Правой ногой я сделал шаг вперед, а левой изо всех сил лягнул придурка. Он отлетел метра на три, причем нож упал и звякнул о бетон. Я повесил пакет на перила, благо время позволяло, и подошел к пытавшемуся подняться недоноску. Потом выволок его наружу, как мешок с опилками, и попытался поставить на ноги, но он поскользнулся и упал. На ногах музыканта красовались летние туфли. Падая этот отросток ухватил меня за штанину и я тоже рухнул головой об лед. Эта выходка меня разозлила. Я вскочил на ноги и стал его быть, удивляясь тому, откуда во мне взялось столько агрессии. Когда у парня потекла носом кровь, я остановился и спросил:

- Понял?

Антон плакал. Натурально, как ребенок. В свете фонаря я видел жалобную мину, но почему-то нисколько не сострадал.

- Они меня убьют, - запричитал он. - Это не мое. Я должен был отдать…

- А мне насрать, - заявил я. - Я спустил эту дурь в унитаз. И если тебя из-за этого грохнут, буду только рад! Пошел вон.

Он с трудом принял вертикальное положение, переставил грабли метра на три отсюда, и с безопасного расстояния, принялся поносить меня самыми последними словами:

- Ты говно! - утверждал он. - Ты подонок! Ты фашист!!! Ты не знаешь, с кем связался. Они тебя кончают. Они вспорют тебе брюхо и обдерут, как ондатру!

Мне достаточно было сделать всего один шаг в его сторону, чтобы он окончательно струхнул и побежал. Плавно и замедленно, сгорбившись и трясясь, как бегают все наркоманы в период ломки.

8.

Меня разбудила тревога. Было еще темно, фонарь почему-то не горел, и над крышей четырнадцатого дома, как прострелянная мишень, висел клочок чистого звездного неба. Думать о будущем не хотелось. Вспомнилось детство, когда мы с Мишкой Чуприным, накатавшись на коньках по бугристому катку, лежали на спине, положив под головы шубенки, побросав клюшки, замотанные медицинскими бинтами и эпоксидкой, и смотрели в пугающую и манящую бездну. Почему-то, глядя на звезды, нам хотелось скорее стать взрослыми. Мы мечтали вслух, но никто и предположить не мог, что один из нас станет конченым алкоголиком, а другой - держателем продуктовых ларьков.

Романтика и сентиментальность, лунный свет, чердачные окна и одиночество - все это раздражает как слезы в бразильских сериалах. Мало того, что я не выспался, с рассветом ко мне пришли головная боль и тоска. Телефон зазвонил, когда я брился.

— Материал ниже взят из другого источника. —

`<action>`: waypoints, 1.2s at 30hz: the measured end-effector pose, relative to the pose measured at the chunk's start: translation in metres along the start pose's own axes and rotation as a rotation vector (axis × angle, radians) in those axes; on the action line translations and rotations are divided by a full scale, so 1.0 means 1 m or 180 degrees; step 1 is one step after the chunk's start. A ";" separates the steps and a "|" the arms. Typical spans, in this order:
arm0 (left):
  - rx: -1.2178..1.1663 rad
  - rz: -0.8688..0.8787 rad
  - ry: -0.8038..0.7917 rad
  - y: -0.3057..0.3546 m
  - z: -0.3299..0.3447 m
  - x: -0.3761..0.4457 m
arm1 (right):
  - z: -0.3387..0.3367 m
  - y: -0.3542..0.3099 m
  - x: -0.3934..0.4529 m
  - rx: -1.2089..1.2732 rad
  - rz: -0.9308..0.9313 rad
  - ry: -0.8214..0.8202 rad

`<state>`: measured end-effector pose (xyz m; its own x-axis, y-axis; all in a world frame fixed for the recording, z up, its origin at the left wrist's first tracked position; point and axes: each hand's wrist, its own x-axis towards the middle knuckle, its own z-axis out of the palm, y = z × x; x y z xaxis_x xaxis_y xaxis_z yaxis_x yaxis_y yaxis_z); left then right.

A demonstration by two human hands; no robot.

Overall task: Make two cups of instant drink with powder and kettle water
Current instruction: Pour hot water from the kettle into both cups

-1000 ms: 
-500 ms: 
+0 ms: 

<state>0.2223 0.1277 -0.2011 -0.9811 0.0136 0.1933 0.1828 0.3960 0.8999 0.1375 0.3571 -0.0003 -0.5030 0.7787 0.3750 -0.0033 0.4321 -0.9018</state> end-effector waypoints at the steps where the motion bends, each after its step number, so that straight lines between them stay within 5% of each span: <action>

- Коль, с Сергеем беда, - хрипло сказала Ольга. - Он в реанимации.

- Что стряслось? - испугался я.

- Перебрал с охранниками на стоянке и упал с путепровода на обратном пути. Я с часу ночи сидела с ним в больнице, он ни разу не пришел в сознание.

- Почему ты не разбудила меня? - рассердился я. - Господи, этого нам еще не хватало! Откуда ты знаешь, что он пил с охранниками?

- Приехал он на стоянку, разумеется, трезвым. Он за рулем не пьет, это всем известно. Упал по дороге домой, видимо, тачку поймать не смог, вот и отправился пешком. Ну, а на счет, почему не разбудила, я решила, что, просидев ночь, день уже не выдержу, и лучше бы ты сменил меня. Мало ли, что может случиться? Нужно, чтобы кто-нибудь обо всем позаботился. Я приехала домой, чтобы вздремнуть и устроить Маришку, а ты мог бы поехать в больницу, подежурить.

- А врачи? Нужны хорошие врачи!

- Я уже всех подняла на ноги. Там все наши.

- В каком он состоянии?

- Сильное сотрясение, кровоизлияние внутренних органов, переломы обеих ног, открытый перелом руки и множественные ушибы. Они говорят, что состояние тяжелое, но стабильное, - Ольга никогда не скажет просто. Ставить диагнозы - ее любимое занятие.